All characters, save for my OCs, belong to either SEGA or Craig Bartlett and Nickelodeon.


Antoine and Sid: Chickens of Valor

'How the heck do I get into situations like this?' Sid thought in distress as he sat on the bare, dirt ground, putting his face into his hands and groaning meanwhile.

Why did Arnold have to pick this deathtrap of a jungle, of all places, after winning the essay contest? Wasn't he supposed to be the practical one? Because right now leaving your classmates behind to get lost in the jungle for no reason at all did not sound like Sid's idea of adventure...not by a long shot.

Especially with the psychotic river pirates that popped out of nowhere and attacked everyone, causing the whole group that consisted of the rest of Arnold's classmates, Mr.

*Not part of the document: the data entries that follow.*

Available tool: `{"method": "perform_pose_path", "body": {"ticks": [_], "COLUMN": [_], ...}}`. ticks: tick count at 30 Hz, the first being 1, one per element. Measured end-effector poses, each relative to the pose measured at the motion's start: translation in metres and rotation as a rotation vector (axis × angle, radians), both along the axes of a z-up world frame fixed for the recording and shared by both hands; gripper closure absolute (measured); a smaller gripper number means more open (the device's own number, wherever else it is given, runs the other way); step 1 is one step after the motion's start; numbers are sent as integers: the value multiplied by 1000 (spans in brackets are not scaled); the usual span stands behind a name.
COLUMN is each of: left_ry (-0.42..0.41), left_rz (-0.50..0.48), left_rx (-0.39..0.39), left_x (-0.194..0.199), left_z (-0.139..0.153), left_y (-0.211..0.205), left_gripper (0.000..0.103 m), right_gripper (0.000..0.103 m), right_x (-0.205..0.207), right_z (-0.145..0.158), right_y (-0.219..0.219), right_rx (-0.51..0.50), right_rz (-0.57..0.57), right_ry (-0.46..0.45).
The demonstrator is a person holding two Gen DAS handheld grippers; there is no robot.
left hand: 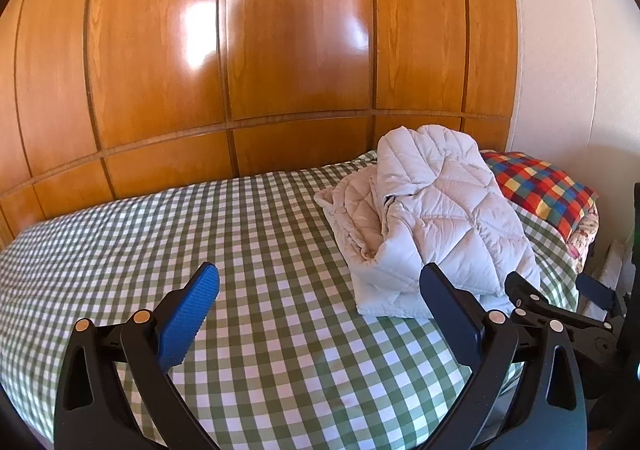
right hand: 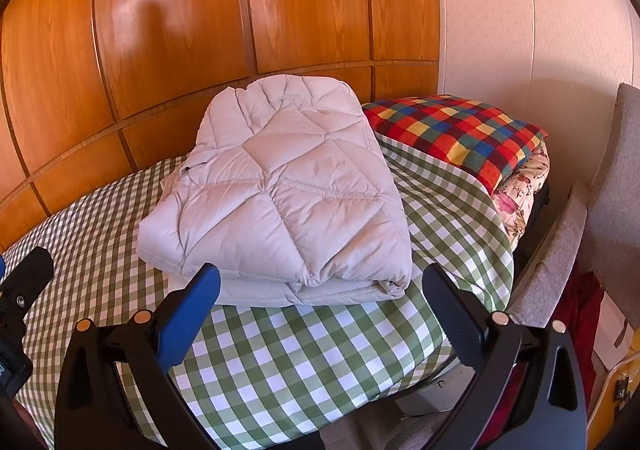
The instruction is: Fold small clothes
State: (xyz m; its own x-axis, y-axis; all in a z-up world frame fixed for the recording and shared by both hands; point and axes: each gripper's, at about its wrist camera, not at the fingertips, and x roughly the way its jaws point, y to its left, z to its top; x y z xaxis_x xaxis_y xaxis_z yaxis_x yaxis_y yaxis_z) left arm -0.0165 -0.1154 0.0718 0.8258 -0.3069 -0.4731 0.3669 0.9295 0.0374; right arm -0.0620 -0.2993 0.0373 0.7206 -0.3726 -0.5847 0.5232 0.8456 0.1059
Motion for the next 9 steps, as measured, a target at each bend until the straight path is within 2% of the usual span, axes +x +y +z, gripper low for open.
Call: {"method": "perform_pose_path", "body": {"ticks": [5,9], "left_ry": [60,97], "left_rz": [-7,-4], "left_rx": [-1,6], "left_x": [9,17], "left_z": [-7,-14], "left_y": [-2,-1], "left_gripper": [4,4], "right_gripper": [2,2], "right_x": [-2,-6], "right_z": [4,14], "right_y": [-8,-32], "right_rx": [17,34], "right_rz": [1,-19], "right_ry": [-27,-60]}}
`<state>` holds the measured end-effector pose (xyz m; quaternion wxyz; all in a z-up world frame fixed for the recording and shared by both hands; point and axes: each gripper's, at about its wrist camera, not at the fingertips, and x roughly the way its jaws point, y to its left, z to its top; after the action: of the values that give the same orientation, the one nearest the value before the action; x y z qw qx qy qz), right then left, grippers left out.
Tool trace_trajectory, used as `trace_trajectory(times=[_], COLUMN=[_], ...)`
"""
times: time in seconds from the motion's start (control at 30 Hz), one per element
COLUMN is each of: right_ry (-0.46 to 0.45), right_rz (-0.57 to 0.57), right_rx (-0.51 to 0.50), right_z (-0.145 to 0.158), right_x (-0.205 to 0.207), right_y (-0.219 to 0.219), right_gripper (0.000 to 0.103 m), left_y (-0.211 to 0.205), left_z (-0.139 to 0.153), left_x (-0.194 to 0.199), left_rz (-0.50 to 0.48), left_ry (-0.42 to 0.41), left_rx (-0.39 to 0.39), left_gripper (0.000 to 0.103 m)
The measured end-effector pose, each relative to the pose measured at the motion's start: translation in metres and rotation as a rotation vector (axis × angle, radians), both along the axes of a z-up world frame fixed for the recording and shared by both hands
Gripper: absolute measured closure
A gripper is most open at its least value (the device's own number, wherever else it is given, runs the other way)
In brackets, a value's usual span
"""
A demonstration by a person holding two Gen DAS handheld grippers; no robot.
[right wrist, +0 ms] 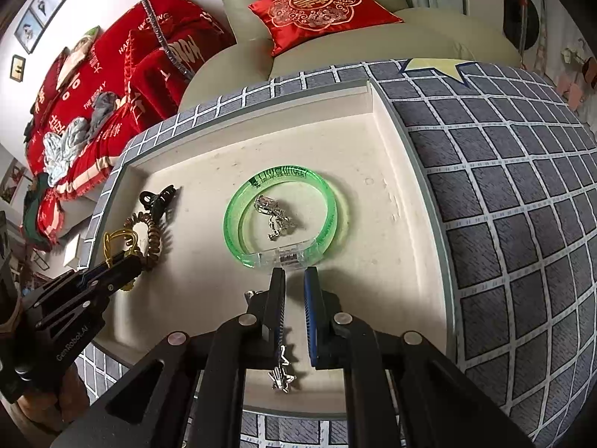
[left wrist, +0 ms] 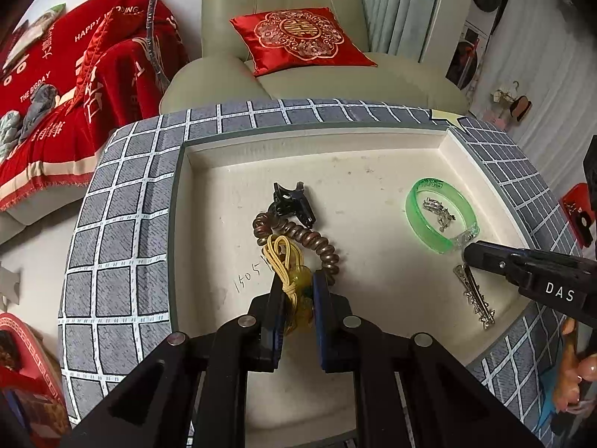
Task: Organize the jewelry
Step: 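Lower the yellow cord bracelet into the tray with the left tool while the right releases the star charm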
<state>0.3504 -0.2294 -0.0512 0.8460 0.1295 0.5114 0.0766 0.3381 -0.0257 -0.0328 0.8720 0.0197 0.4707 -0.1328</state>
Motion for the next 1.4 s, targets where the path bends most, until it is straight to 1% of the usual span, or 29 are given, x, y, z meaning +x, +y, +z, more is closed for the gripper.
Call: trace_trajectory(times=[0.2, 0.3, 0.33, 0.37, 0.4, 0.43, 0.47, 0.57, 0.73, 1.17, 1.2, 1.23, 1.27, 1.3, 1.33, 1.4], right_ry=[0.004, -0.018, -0.028, -0.040, -0.053, -0.062, -0.078, -0.105, -0.120, -0.130, -0.134, -0.137, -0.139, -0.140, -0.140, -0.144], right_rz=[0.002, 0.003, 0.003, 0.002, 0.002, 0.002, 0.001, 0.010, -0.001, -0.004, -0.001, 0.002, 0.003, 0.006, 0.008, 0.008], right_rx=[0.026, 0.048, 0.056, 0.062, 0.067, 0.069, 0.067, 0.053, 0.065, 0.060, 0.061, 0.063, 0.070, 0.077, 0.076, 0.047], right_z=[0.002, 0.011, 0.015, 0.019, 0.023, 0.025, 0.030, 0.040, 0.050, 0.053, 0.053, 0.053, 0.053, 0.053, 0.053, 0.054], right_x=[-0.002, -0.007, -0.010, -0.013, -0.015, -0.019, -0.023, -0.035, -0.052, -0.093, -0.098, -0.102, -0.106, -0.109, -0.112, -0.117], right_y=[0.001, 0.001, 0.001, 0.001, 0.000, 0.000, 0.000, 0.002, -0.001, -0.004, -0.003, -0.003, -0.003, -0.003, -0.003, -0.003], right_gripper=[0.091, 0.091, 0.088, 0.083, 0.067, 0.048, 0.044, 0.043, 0.043, 0.043, 0.042, 0.040, 0.038, 0.034, 0.030, 0.026], left_y=[0.002, 0.004, 0.005, 0.005, 0.005, 0.005, 0.005, 0.004, 0.002, 0.007, 0.007, 0.008, 0.009, 0.009, 0.008, 0.009], left_z=[0.001, 0.003, 0.005, 0.006, 0.007, 0.009, 0.010, 0.015, 0.021, 0.039, 0.042, 0.044, 0.048, 0.052, 0.055, 0.058], left_x=[-0.005, -0.007, -0.008, -0.009, -0.009, -0.010, -0.010, -0.011, -0.013, -0.030, -0.033, -0.035, -0.040, -0.046, -0.050, -0.058], left_rz=[0.034, 0.053, 0.058, 0.061, 0.062, 0.062, 0.062, 0.054, 0.054, 0.065, 0.065, 0.066, 0.080, 0.082, 0.066, 0.055], left_ry=[-0.012, -0.019, -0.027, -0.033, -0.041, -0.045, -0.050, -0.065, -0.073, -0.104, -0.107, -0.110, -0.133, -0.164, -0.170, -0.175], left_rx=[0.010, 0.018, 0.018, 0.019, 0.022, 0.025, 0.028, 0.030, 0.025, -0.001, -0.004, -0.005, -0.001, 0.000, 0.002, -0.003], left_gripper=[0.073, 0.073, 0.073, 0.073, 0.073, 0.073, 0.073, 0.073, 0.073, 0.071, 0.038, 0.007, 0.000, 0.000, 0.000, 0.000])
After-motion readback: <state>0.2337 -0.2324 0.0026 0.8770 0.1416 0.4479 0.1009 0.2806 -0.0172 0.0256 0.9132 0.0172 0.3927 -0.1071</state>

Simmons, Principal Wartz, and the chaperones (of which Sonic, Shadow, Amy, Ms. Bonnie, Mr. Hyunh, and Olga were a couple) to scatter for the sake of survival.

Fortunately for Sid, as well as the rest of the kids, the adults and teens wisely took upon themselves the strategy of taking one or two of the students each with them.

Unfortunately for Sid, he got stuck with Antoine.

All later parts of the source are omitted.